**PROBLEM TO SOLVE**. From the records below, set down exactly the lines starting with the line that contains "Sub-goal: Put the" and going on through the line that contains "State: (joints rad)". Nothing else is wanted.

(Records from a data collection)
>>>>

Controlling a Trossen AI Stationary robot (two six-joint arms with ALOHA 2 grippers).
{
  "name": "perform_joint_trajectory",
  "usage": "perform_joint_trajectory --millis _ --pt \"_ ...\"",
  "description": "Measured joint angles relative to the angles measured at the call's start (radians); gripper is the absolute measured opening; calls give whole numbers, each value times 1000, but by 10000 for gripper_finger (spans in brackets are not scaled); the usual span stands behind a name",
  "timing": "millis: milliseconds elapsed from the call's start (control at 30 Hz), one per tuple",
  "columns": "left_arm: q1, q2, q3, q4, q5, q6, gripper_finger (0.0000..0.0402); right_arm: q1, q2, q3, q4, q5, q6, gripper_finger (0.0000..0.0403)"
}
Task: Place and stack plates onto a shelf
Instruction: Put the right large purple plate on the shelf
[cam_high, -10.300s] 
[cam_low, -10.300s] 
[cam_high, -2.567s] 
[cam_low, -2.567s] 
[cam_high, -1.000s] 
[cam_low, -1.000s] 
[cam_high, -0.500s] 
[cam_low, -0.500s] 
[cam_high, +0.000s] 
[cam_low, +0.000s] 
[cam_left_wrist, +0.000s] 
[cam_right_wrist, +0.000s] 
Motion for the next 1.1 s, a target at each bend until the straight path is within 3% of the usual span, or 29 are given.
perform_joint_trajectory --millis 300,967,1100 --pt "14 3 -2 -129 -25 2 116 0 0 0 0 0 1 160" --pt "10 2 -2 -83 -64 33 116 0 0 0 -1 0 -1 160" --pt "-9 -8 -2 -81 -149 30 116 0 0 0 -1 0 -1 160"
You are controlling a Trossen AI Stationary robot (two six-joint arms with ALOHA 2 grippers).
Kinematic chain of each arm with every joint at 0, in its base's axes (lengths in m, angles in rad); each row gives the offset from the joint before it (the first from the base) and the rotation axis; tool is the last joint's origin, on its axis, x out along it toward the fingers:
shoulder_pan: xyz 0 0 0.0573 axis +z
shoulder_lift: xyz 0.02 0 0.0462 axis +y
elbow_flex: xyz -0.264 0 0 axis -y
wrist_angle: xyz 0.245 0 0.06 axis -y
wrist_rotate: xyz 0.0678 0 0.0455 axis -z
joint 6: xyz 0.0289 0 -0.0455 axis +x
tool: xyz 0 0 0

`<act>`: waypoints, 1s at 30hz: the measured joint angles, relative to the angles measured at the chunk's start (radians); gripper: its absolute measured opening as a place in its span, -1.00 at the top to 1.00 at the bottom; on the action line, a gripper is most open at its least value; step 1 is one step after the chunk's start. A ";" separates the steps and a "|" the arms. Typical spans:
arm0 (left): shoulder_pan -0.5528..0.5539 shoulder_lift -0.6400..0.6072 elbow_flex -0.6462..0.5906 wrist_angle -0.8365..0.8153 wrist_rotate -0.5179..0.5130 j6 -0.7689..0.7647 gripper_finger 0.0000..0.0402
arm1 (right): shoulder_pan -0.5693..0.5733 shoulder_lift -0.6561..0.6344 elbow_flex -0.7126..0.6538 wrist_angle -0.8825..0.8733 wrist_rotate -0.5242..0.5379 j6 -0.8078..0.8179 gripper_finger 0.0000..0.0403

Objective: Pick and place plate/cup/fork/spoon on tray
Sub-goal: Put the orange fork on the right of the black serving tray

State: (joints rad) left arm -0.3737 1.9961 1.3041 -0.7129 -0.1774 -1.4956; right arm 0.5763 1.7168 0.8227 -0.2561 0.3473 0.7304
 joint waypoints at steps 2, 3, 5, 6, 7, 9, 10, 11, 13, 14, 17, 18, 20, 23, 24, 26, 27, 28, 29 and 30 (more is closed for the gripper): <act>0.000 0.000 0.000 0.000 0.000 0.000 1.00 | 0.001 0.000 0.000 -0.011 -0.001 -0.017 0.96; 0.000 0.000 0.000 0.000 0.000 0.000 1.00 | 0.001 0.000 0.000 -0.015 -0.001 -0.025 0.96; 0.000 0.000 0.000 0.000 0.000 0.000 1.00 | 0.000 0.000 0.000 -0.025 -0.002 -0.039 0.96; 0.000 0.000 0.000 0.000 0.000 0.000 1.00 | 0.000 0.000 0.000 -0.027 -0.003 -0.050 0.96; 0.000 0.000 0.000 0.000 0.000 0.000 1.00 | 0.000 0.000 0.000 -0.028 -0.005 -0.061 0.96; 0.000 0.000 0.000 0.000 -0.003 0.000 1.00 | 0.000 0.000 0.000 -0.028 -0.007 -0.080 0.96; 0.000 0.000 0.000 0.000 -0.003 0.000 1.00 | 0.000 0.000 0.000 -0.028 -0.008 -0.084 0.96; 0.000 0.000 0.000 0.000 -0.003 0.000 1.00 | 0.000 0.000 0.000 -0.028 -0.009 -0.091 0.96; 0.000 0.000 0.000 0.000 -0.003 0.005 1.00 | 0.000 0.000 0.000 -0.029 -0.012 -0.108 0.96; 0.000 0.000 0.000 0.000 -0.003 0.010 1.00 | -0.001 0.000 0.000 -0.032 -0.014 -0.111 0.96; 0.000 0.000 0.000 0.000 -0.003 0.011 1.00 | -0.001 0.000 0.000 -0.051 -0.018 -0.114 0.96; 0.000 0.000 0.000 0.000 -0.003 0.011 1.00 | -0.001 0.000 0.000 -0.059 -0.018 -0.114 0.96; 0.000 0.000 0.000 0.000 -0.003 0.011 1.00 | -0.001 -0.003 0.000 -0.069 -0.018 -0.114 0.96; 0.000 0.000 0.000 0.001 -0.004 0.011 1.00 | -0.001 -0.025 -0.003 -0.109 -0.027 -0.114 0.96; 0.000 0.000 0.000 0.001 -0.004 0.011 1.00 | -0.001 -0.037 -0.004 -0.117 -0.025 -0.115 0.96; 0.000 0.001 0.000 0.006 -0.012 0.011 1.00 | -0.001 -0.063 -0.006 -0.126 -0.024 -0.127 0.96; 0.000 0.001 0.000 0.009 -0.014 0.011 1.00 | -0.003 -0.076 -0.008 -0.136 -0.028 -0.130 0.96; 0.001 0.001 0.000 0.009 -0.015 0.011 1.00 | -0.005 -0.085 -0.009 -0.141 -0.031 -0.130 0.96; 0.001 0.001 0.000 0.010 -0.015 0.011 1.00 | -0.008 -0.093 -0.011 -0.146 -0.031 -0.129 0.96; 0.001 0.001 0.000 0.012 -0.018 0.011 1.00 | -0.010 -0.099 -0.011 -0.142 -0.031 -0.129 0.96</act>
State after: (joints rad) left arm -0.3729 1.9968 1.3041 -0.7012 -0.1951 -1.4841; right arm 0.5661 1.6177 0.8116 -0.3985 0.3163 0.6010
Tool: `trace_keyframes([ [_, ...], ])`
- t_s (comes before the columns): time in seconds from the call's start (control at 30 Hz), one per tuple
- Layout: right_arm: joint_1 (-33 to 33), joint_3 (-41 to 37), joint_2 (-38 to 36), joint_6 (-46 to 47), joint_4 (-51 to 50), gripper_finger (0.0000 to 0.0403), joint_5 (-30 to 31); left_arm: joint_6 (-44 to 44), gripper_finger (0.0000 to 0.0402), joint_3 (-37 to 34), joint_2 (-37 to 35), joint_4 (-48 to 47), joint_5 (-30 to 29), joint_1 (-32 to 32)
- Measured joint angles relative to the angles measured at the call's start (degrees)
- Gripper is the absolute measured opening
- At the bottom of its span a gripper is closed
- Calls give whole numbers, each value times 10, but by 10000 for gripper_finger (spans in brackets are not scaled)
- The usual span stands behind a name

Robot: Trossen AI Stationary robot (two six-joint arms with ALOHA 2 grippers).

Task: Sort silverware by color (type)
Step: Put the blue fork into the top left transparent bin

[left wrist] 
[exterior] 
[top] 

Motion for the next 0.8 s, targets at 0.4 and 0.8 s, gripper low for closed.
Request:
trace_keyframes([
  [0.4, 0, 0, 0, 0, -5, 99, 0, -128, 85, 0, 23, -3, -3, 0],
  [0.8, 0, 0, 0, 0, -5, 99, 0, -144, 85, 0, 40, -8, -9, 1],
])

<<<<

**ANSWER FOR THIS EXERCISE**.
Sub-goal: Put the orange fork on the right of the black serving tray

State: (joints rad) left arm -0.3737 1.9961 1.3041 -0.7129 -0.1774 -1.4956; right arm 0.5763 1.7168 0.8227 -0.2561 0.3473 0.7304

The exercise has been completed.